PORTALNTT.COM, ROTE NDAO — Polemik dugaan penutupan akses jalan Pantai Bo’a oleh investor pariwisata PT Bo’a Development kini berubah menjadi panggung yang memperlihatkan betapa mudahnya suara rakyat dibungkam, sementara kepentingan korporasi justru tampak aman sentosa.
Di tengah keresahan warga soal hilangnya akses menuju pantai, Erasmus Frans Mandato alias Mus, orang yang berani bersuara lantang, malah dijadikan terdakwa. Kritiknya dibalas dengan jerat UU ITE. Pertanyaan besar pun mencuat,
Apakah ini penegakan hukum, atau pemelintiran hukum untuk menyerang suara rakyat ?
Sidang lanjutan di Pengadilan Negeri Rote Ndao menjadi ajang saling bongkar argumen. JPU menolak mentah-mentah eksepsi (keberatan) kuasa hukum Mus. Namun serangan JPU itu justru menjadi bumerang setelah dibedah ulang oleh Tim Kuasa Hukum.

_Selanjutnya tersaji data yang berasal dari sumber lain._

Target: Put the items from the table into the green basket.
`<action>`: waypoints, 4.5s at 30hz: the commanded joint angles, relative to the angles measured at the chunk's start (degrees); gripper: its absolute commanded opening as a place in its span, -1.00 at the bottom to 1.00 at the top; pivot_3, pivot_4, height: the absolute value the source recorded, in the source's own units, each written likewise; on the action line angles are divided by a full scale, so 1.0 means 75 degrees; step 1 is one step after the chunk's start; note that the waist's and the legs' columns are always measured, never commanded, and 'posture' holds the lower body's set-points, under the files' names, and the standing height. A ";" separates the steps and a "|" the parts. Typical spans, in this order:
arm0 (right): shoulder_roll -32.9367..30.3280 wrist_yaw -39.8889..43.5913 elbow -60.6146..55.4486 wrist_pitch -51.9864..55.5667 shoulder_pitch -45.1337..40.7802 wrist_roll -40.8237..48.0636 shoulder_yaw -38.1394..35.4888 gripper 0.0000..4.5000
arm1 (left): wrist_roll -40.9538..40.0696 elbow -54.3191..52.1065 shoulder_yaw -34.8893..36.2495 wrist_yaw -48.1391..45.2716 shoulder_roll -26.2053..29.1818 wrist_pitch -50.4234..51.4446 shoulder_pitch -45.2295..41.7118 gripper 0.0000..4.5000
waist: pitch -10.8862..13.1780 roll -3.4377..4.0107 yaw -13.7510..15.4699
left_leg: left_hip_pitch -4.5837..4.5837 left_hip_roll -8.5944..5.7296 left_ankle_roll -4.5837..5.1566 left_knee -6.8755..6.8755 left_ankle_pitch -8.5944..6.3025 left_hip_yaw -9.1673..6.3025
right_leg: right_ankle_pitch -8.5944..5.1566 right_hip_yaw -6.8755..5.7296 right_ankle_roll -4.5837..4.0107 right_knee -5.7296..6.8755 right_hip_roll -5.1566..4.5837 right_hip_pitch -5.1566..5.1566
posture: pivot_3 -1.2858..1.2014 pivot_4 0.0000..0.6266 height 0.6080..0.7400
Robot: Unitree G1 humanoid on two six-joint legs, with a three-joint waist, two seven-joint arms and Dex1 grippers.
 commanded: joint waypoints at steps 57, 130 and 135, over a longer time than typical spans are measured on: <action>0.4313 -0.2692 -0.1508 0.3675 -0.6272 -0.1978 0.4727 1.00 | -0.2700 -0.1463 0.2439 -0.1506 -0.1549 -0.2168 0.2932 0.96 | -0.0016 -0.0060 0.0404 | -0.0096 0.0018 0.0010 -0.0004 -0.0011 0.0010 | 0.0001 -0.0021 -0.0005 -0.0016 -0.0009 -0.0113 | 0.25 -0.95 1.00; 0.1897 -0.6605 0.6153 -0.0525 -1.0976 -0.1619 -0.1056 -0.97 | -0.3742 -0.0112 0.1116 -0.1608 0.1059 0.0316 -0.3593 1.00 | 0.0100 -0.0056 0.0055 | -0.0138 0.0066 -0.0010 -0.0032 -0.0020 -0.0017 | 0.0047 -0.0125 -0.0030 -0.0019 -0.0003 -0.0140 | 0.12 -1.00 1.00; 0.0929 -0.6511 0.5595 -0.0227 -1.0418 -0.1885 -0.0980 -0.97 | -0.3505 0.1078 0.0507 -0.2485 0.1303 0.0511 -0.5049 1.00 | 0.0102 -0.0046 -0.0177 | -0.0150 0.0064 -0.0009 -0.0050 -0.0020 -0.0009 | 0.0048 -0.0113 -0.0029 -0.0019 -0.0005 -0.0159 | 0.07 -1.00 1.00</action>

Kuasa Hukum Erasmus Frans, yakni Hari Pandie, SH, MH menyebut jawaban JPU tidak hanya kabur, tetapi menghindari substansi utama dan gagal menjelaskan dasar hukum secara utuh. Hari Pandie menegaskan bahwa JPU tidak mampu menjawab argumentasi tentang status tanah dan akses jalan yang menjadi inti dari persoalan yang diperdebatkan.

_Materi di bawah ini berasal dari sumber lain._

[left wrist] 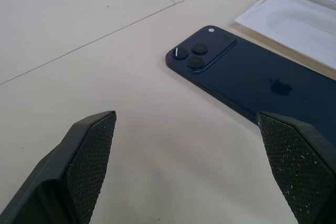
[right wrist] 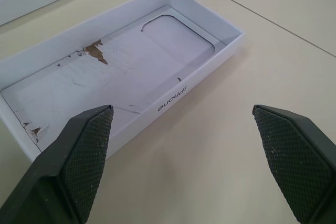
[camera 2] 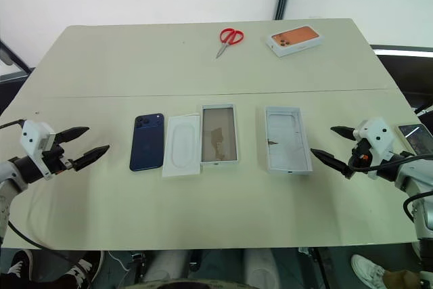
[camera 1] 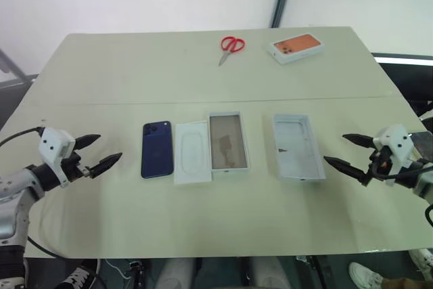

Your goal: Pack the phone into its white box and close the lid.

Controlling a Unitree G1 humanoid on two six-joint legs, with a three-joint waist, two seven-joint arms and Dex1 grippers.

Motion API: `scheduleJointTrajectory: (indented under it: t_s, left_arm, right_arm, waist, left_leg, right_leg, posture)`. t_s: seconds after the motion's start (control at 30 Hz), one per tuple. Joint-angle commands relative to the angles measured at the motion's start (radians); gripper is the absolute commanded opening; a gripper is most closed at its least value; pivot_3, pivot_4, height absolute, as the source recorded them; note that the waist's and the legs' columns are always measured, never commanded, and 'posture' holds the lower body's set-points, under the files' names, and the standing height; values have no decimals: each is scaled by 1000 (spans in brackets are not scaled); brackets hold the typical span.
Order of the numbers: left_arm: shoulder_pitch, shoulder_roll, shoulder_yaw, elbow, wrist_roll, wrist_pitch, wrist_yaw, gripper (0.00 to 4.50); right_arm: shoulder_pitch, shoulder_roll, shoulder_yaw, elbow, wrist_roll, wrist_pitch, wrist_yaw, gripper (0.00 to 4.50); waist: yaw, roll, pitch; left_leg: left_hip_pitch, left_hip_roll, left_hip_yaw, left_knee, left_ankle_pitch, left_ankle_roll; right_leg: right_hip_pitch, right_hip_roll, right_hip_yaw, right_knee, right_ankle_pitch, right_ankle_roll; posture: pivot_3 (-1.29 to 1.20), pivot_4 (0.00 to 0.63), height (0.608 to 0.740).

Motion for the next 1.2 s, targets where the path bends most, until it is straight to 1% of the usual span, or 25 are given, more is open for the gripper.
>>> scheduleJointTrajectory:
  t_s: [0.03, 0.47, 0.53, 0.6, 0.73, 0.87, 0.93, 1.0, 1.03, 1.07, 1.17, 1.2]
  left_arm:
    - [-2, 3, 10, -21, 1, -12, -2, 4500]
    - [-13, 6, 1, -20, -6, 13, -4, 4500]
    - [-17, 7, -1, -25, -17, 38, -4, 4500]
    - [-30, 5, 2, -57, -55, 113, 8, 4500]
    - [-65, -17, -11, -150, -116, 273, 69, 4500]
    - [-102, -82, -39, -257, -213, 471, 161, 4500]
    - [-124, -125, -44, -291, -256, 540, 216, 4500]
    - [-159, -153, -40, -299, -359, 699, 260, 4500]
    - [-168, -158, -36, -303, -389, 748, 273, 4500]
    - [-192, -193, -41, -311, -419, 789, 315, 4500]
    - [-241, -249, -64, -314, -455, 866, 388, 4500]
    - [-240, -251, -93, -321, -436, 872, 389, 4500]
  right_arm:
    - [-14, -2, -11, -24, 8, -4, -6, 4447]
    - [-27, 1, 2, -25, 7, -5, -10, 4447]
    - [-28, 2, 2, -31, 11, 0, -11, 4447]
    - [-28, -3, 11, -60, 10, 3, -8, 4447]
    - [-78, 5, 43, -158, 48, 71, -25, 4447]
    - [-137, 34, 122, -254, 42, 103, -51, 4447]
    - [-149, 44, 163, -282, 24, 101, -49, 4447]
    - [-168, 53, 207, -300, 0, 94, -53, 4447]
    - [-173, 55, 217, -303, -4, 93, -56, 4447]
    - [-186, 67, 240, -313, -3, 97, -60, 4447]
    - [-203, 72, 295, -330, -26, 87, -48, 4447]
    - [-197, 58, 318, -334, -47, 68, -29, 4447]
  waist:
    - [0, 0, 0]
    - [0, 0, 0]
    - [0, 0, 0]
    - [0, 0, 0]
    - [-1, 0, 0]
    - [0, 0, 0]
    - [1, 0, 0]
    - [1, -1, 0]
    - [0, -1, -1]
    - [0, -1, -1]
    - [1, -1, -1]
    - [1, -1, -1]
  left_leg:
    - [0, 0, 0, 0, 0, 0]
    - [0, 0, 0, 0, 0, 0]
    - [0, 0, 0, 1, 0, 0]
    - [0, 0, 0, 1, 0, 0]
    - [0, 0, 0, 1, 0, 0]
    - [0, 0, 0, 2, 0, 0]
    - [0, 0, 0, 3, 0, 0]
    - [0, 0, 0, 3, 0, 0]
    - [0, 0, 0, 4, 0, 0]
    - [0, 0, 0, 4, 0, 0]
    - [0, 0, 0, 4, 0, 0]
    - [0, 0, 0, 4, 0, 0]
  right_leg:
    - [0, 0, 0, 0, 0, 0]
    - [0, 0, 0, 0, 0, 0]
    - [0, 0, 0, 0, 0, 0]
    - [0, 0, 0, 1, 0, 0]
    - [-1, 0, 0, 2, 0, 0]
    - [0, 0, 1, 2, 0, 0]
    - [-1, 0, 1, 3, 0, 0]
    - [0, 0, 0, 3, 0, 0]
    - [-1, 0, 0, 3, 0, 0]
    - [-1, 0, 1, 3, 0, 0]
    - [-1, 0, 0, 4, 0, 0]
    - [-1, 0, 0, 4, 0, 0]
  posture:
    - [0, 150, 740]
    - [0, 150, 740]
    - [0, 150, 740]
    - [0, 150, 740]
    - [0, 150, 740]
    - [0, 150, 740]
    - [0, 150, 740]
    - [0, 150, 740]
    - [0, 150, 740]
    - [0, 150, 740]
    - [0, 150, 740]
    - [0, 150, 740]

Hari Pandie menjelaskan bahwa dasar hukum yang dipakai pihaknya adalah PERMA No. 1 Tahun 1956 dan SEMA No. 4 Tahun 1980, kedua aturan itu menegaskan bahwa jika ada sengketa hak atas tanah yang bercampur dengan dugaan pidana, maka perdata harus didahulukan. Artinya, harus dipastikan dulu siapa pemilik sah tanah atau jalan tersebut.
Ironisnya, JPU menggunakan sertifikat tanah untuk menuduh Mus salah. Di sisi lain, Mus juga membawa sertifikat hak milik untuk membuktikan bahwa ia tidak menyebarkan hoaks. Menurut Hari Pandie, Kalau dua pihak sama-sama membawa sertifikat tanah, lalu mengapa Mus yang langsung dipidana ?
“Ini jelas-jelas sengketa perdata. Tidak pantas langsung dipaksakan jadi perkara pidana. Dakwaan JPU ini prematur,” jelas Hari Pandie pada media ini (1/12/2025)
Tim Kuasa Hukum Erasmus Frans juga menyoroti dakwaan JPU yang dinilai seperti “potongan-potongan kalimat tanpa alur”. Menurut mereka, Dakwaan JPU tidak menjelaskan secara jelas hubungan sebab-akibat antara postingan Erasmus Frans di Facebook dan kerusuhan yang disebut terjadi akibat dari postingan itu.
Dakwaan juga tidak menunjukkan bukti bahwa keributan itu benar muncul akibat postingan dari Erasmus Frans dan tidak menggambarkan kronologi secara utuh. Bagi Tim Kuasa Hukum, dakwaan seperti ini terlalu rapuh untuk dijadikan dasar mempidanakan warga.
“JPU tidak menunjukkan bagaimana postingan itu menyebabkan kerusuhan. Tidak ada kausalitas. Tidak ada penjelasan dalam dakwaan, dan tidak ada dalam jawaban mereka hari ini,” Ungkap Hari Pandie, SH, MH, Kuasa Hukum Erasmus Frans Mandato.
Atas dakwaan seperti itu, Tim Kuasa Hukum Erasmus Frans menduga bahwa Erasmus Frans menjadi korban kriminalisasi, bukan pelaku tindak pidana. Tim Kuasa Hukum berharap agar dalam sidang berikutnya yang dijadwalkan Kamis, 4 Desember 2025, majelis hakim akan membacakan putusan sela dengan tanpa menutup mata terhadap fakta bahwa dakwaan JPU prematur, tidak memenuhi syarat formil dan materiil, dan dakwaan kabur dan tidak cermat.
“Kami percaya majelis hakim akan melihat bahwa dakwaan ini tidak memenuhi kriteria hukum. Eksepsi kami patut dikabulkan,” ujar Hari Pandie, SH, MH, Tim Kuasa Hukum Erasmus Frans Mandato.
Kasus Erasmus Frans juga menjadi simbol perlawanan warga terhadap potensi privatisasi akses pantai dan dugaan keberpihakan aparat terhadap kepentingan pemodal. Semua mata kini tertuju pada jalannya persidangan di Pengadilan Negeri Rote Ndao.